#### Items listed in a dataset
━━━━━━━━━━━━━━━━━━━━━━━━━━━━━━

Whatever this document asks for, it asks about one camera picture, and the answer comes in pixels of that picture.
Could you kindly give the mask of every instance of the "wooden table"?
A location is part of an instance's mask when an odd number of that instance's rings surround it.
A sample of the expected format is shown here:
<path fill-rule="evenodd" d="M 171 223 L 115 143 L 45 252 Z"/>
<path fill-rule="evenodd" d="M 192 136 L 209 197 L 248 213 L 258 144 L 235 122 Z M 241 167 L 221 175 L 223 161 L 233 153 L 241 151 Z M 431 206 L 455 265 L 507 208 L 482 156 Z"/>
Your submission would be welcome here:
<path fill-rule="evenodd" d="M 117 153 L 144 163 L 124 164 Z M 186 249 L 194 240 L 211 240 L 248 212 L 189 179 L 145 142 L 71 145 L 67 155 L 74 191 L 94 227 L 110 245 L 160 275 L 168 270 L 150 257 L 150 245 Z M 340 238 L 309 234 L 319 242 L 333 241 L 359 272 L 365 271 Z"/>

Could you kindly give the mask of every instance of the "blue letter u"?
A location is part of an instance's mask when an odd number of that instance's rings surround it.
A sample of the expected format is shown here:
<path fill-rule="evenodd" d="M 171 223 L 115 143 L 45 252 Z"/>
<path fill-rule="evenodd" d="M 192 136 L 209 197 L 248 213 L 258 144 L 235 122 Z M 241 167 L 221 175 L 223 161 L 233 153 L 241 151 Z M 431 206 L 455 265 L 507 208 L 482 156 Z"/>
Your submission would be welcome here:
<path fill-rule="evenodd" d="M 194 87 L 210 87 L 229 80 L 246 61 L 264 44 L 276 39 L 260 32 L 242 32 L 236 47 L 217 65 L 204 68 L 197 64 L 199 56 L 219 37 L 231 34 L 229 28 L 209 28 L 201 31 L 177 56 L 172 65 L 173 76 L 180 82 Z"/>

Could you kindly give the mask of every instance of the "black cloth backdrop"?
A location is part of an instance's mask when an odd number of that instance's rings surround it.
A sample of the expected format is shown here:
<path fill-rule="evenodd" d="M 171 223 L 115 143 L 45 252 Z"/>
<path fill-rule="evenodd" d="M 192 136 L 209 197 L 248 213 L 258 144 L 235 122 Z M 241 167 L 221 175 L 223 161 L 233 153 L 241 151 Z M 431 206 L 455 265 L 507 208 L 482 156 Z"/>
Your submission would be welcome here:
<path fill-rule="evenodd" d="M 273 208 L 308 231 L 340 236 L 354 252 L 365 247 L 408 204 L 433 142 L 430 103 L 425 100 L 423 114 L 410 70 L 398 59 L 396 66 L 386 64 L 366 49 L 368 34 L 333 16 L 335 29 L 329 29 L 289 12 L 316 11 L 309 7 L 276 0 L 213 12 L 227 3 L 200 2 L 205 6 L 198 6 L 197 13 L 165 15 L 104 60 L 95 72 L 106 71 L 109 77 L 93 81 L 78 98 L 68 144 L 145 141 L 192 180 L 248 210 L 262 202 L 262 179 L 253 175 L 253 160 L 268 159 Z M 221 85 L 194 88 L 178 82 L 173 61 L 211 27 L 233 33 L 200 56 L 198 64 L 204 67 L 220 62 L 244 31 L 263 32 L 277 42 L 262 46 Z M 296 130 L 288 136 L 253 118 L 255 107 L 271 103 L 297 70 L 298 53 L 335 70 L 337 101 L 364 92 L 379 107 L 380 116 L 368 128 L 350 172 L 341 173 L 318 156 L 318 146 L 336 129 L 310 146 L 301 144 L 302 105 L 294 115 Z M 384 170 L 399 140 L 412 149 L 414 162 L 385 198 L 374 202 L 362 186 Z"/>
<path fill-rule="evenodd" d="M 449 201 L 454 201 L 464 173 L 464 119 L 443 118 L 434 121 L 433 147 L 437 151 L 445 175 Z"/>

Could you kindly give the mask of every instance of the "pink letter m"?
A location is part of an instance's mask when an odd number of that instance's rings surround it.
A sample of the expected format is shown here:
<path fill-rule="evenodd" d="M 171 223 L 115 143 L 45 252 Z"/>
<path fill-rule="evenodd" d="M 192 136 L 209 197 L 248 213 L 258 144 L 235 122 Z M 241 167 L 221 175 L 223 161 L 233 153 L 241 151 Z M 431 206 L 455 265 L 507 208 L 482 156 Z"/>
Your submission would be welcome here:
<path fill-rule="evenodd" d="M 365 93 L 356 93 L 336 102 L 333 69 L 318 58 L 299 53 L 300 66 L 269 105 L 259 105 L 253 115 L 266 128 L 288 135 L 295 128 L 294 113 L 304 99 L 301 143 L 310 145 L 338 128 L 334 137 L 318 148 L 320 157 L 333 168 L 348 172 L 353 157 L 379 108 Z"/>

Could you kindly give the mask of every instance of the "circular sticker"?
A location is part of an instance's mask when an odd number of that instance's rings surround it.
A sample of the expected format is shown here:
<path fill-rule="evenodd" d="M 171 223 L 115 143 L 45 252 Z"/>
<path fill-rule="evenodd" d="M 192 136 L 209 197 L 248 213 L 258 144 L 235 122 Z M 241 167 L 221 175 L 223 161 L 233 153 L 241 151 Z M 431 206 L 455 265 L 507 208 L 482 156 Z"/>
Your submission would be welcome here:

━━━━━━━━━━━━━━━━━━━━━━━━━━━━━━

#### Work request
Copy out the lines above with "every" in them.

#### Written reply
Could you kindly give the mask of every instance of the "wooden table"?
Could you kindly give the mask of every instance of the "blue letter u"?
Could you kindly give the mask of every instance of the "black cloth backdrop"?
Could you kindly give the mask of every instance of the "pink letter m"?
Could you kindly give the mask of every instance of the "circular sticker"?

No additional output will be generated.